I was refering drylock to walls that have ground contact foundation walls.  Warran has it right prevent moisture from comming threw the block foundation walls and vapor barrier prevents inside moisture from  it pentrating into the wall  Really I don't know about paint over drylock


----------



## wg_bent (Aug 29, 2007)

rmcfall said:
			
		

> Wow...that's quite an insulated wall your friend has.  How large is his house and what part of the country is it in?  Only a cord and a half in a Defiant...that's impressive...
> 
> 
> 
> ...



Just down the road from me in Poughkeepsie.  House is about 1400 sqft.   (but... he just doubled it... I'll have to see how well the new addition does on the heating)

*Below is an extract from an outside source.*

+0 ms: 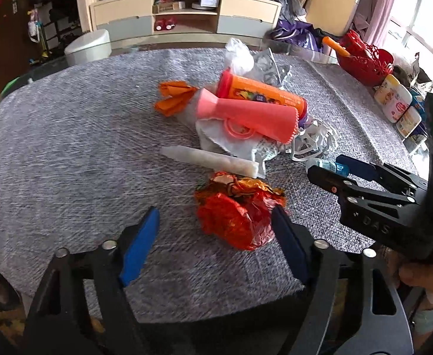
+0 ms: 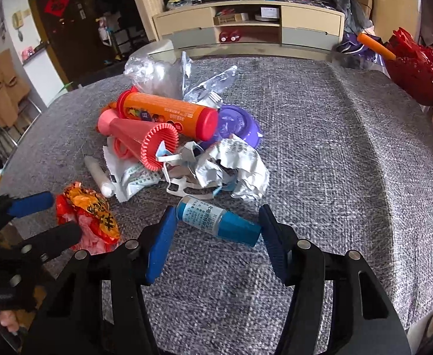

Yeah, he's also got enough solar to run the meter backwards almost all year, plus the house is an active solar design with massive heat storage below the home.  It's really amazing how over engineered it is.


----------



## rmcfall (Aug 29, 2007)

That's impressive.  In terms of the 8" of insulation he has, was that done when the house was built or afterwards.  If afterwards, how do those large window sills look?


----------



## wg_bent (Aug 30, 2007)

It looks great.  The house has a post and frame look inside (it's fake) a Large fireplace (the winter air conditioner) and a very open floor plan. The only two doors in the whole place are the bathroom and one bedroom.  Then came the addition.  Doubled the size of the house.  I haven't seen it finished yet.  He was working on it all summer after his contractor bailed on him.


----------



## coldinny (Nov 19, 2007)

I am also in Dutchess.  I was poking around my basement today (something one should never do) and discovered drafts coming up from my foundation through the cinder block walls.  
the cinder block walls have holes which were partially blocked by old fiberglass batting.  and the walls do not go all the way to the floorboards above.

 do you have any suggestions for the best way of dealing with this nasty surprise - insullatio and heatwise?


----------